Audit ALL server functions to check if they're consistently
using auth middleware. For each function, document:
1. Function name
2. HTTP method
3. Which middleware is used
4. Whether it SHOULD require auth

The result? 18 mutation functions were using manual auth.api.getSession() calls instead of proper middleware. That’s the kind of inconsistency that leads to security bugs, and I never would have caught it manually reviewing 41 functions.

The Numbers

What was analyzedCount
Server functions audited41
Database operations reviewed82
Critical auth issues found18 functions
Missing logging middleware6 functions

The output wasn’t just a list of problems - it was a structured plan with before/after code examples, prioritized by impact, with specific file paths and line numbers.

Prompt Patterns That Keep Working

After running variations of these workflows, a few prompt patterns consistently produce good results:

For exploration:

“Explore how [LIBRARY] is implemented. Look for: [SPECIFIC PATTERNS]”

For auditing:

“Audit ALL [RESOURCES] to check [CONDITION]. For each, document: [FIELDS]”

For planning:

“Based on [FINDINGS], design specific improvements. Include file paths and code patterns.”

The common thread? Specificity. Not “review my auth” but “audit all server functions for middleware consistency.” Not “check my database code” but “look for query patterns, relations, and migration setup.”

Capture What You Learn in CLAUDE.md

Here’s something I almost missed: after a productive session, update your CLAUDE.md file with what you learned.

Every codebase has quirks - naming conventions, architectural decisions, gotchas that aren’t obvious from the code alone. When the AI discovers these during exploration or review, that knowledge shouldn’t disappear when the session ends.

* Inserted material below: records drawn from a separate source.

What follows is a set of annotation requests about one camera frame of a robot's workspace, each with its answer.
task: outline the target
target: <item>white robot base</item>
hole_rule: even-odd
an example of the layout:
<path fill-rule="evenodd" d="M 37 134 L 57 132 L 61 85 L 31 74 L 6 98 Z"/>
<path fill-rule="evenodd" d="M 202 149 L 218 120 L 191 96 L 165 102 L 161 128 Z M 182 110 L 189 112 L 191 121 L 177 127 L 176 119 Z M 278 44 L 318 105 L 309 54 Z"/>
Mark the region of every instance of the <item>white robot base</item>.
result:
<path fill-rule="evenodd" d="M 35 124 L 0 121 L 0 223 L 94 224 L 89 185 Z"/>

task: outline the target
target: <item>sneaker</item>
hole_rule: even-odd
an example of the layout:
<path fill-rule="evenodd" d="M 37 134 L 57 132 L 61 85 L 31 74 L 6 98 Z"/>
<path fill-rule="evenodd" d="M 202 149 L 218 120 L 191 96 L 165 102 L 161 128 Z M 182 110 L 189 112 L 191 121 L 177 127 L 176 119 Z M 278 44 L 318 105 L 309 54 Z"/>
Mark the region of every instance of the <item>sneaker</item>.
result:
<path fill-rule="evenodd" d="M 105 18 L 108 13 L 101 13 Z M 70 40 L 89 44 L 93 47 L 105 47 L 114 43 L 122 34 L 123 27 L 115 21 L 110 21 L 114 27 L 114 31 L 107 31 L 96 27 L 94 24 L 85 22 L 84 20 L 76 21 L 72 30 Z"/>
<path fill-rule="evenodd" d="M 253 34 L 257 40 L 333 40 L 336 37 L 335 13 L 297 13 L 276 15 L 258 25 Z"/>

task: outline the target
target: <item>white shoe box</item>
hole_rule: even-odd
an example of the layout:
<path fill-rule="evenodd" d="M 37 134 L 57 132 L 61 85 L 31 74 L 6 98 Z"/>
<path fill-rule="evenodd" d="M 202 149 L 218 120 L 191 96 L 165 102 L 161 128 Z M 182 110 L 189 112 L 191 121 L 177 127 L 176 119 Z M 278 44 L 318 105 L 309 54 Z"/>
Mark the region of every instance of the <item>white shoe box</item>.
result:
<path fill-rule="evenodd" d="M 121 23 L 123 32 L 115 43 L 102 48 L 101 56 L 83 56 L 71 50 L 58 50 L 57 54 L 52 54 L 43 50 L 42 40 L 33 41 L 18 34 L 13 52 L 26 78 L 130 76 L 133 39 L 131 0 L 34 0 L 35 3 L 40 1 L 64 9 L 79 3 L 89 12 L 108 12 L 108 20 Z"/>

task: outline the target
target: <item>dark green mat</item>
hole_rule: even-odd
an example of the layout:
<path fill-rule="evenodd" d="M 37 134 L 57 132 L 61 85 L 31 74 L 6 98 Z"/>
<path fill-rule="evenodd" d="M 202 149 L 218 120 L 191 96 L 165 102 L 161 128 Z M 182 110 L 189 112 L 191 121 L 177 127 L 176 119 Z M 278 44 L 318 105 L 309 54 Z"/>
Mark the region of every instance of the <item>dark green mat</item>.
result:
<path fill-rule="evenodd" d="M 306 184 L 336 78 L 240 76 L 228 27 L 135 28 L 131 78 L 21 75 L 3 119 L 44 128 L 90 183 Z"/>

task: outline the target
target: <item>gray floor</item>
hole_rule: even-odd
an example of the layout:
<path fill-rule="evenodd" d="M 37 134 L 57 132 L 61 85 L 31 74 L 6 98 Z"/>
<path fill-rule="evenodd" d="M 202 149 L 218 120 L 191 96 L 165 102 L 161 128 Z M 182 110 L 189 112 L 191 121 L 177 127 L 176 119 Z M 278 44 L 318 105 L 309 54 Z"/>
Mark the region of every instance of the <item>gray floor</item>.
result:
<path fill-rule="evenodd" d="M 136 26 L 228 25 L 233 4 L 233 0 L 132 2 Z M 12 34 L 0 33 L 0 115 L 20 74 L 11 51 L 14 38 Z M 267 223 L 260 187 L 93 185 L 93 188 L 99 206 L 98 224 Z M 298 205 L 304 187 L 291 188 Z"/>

After the code review session, I added notes like:

  • “Auth middleware pattern: use authMiddleware from lib/auth.ts, not manual getSession() calls”
  • “D1 queries: prefer prepared statements for frequently-called functions”
  • “Server functions in app/server/ follow [domain].ts naming”

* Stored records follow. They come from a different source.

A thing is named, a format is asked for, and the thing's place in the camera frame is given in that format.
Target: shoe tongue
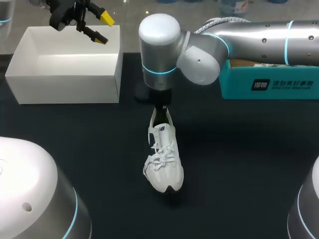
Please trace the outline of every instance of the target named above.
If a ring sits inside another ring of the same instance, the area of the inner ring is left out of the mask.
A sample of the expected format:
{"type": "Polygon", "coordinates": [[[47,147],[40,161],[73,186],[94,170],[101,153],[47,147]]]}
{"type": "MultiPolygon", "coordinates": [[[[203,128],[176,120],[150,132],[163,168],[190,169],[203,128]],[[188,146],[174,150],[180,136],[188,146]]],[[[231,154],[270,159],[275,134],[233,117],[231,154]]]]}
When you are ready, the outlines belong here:
{"type": "Polygon", "coordinates": [[[169,140],[169,129],[170,125],[168,123],[161,123],[156,125],[156,128],[159,132],[159,140],[162,147],[168,146],[170,144],[169,140]]]}

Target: shoe
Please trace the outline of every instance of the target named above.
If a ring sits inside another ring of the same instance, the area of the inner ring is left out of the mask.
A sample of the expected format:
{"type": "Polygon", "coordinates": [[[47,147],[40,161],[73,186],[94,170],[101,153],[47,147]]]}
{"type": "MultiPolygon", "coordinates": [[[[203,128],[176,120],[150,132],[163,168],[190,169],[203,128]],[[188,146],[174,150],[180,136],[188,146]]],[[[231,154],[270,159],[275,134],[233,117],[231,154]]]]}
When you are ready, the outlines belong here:
{"type": "Polygon", "coordinates": [[[154,126],[156,116],[155,108],[149,127],[151,155],[145,162],[143,173],[157,191],[176,192],[183,184],[184,170],[179,158],[175,127],[168,109],[166,110],[168,123],[154,126]]]}

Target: black tabletop
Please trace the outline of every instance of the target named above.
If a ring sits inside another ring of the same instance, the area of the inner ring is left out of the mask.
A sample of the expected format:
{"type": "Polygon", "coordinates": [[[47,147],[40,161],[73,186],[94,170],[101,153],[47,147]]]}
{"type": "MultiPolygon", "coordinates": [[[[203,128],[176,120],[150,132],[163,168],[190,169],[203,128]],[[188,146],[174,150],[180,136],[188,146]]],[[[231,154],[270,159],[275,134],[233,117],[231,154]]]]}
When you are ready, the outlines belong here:
{"type": "Polygon", "coordinates": [[[184,81],[169,107],[185,179],[177,198],[143,175],[152,106],[136,103],[138,53],[119,104],[20,106],[0,57],[0,136],[45,148],[87,205],[93,239],[286,239],[287,215],[319,155],[319,102],[226,101],[184,81]]]}

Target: white cardboard box
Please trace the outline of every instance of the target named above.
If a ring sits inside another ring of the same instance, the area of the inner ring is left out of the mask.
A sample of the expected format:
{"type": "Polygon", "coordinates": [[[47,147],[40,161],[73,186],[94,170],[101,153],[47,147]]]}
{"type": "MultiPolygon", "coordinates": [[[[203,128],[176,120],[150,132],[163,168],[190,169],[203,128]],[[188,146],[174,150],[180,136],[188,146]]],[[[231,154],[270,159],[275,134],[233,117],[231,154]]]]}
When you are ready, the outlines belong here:
{"type": "Polygon", "coordinates": [[[19,104],[118,103],[123,51],[119,26],[90,26],[106,45],[68,26],[29,27],[6,80],[19,104]]]}

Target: teal box
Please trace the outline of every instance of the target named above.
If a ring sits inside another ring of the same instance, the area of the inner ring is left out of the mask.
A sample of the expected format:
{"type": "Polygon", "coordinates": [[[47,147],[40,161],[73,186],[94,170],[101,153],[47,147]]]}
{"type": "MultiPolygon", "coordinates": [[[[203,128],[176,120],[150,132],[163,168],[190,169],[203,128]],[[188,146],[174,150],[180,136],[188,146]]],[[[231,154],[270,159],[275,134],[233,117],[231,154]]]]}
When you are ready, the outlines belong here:
{"type": "Polygon", "coordinates": [[[234,67],[219,75],[224,99],[319,99],[319,67],[234,67]]]}

Next time I (or Claude) work on this codebase, that context is immediately available. No re-discovery needed.

Think of CLAUDE.md as institutional memory for your AI pair programmer. The more you invest in it, the faster every future session becomes. It’s the difference between onboarding a new developer every time versus working with someone who already knows the codebase.

The Bigger Picture

Both of these workflows - delegated testing and parallel code review - share the same underlying structure:

  1. Clear task boundaries - The AI knows exactly what to do
  2. Parallel execution where possible - Don’t serialize what can run concurrently
  3. Human intervention at checkpoints - Not micromanaging, but not fully autonomous either
  4. Structured output - Tables, todos, plans - not just prose
  5. Documentation grounding - Current best practices, not stale knowledge
  6. Capture insights - Update CLAUDE.md so future sessions start smarter

I think we’re still early in figuring out how to work effectively with AI coding assistants. The instinct is to use them like autocomplete on steroids, but the real leverage comes from treating them like a team of junior developers who can work in parallel, follow specific instructions, and report back structured findings.

I’m curious if others have found similar patterns. What’s worked for you when collaborating with AI on coding tasks?